If you’ve not ventured beyond Mexican in the realm of Latin American food, chances are you’ve never had tostones, deep fried plantain. That’s right, plantain, that “weird” not quite a banana looking fruit that you see in the produce section that you probably have always wondered, “What do people do with that?”.
Warm and buttery, crunchy on the outside and smooth and fluffy inside, they’re a high-calorie, high-carb food, but delicious, and well worth a once-in-a-while snack. Next time you’re craving potato chips, but wish they were more filling, try some fried plantain, you won’t regret it.
- 1 tbsp coconut oil, divided
- 1 plantain, cut into 3/4 inch pieces on the diagonal
- salt to taste
Start by peeling your plantain and slicing it into 3/4 inch pieces. I usually cut mine on the diagonal to increase the surface area while cooking. Once they’re all cut, heat a pan to medium heat and add 1/2 of the coconut oil to the pan. When oil is heated, place the plantains in the pan. As the plantains cook, the will deepen to a golden yellow color. When you see this color creep up the side, flip the plantain over and cook on the other side.

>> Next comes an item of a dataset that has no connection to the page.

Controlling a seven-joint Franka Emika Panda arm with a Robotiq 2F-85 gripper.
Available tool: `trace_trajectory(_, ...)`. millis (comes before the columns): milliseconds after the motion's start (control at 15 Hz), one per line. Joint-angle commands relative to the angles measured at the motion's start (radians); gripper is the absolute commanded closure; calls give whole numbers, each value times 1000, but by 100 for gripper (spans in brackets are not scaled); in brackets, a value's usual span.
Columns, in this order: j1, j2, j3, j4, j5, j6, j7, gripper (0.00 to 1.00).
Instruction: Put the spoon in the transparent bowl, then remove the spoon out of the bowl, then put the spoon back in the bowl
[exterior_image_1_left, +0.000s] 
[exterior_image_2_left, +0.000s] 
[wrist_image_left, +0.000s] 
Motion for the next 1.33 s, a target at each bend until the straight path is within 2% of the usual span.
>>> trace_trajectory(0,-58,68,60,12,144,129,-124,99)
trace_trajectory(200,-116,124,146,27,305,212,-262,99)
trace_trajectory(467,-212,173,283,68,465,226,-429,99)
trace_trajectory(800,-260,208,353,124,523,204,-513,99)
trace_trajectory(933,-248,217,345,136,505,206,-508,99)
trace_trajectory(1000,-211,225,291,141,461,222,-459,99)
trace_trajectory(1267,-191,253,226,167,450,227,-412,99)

Once cooked on both sides, remove from skillet and place on cooling rack. Keep the skillet on medium heat and add remaining coconut oil. Place the fried plantain on a flat surface and use the back of a spatula to squish the plantain out flat. Try to squish it down to around 1/4 an inch. Don’t worry if plantain squishes out the sides, you want that. Return the squished plantain back to the skillet and cook on each side till golden brown. Remove from skillet and sprinkle with salt and eat.
Tostones can be cooked in advance and re-heated in the oven to bring back some of the crispiness. If you’re wanting to take this from a snack to appetizer level, serve the fresh cooked tostones with a side of guacamole and sour cream. Trust me, make these tostones once, and you’ll be hooked for life!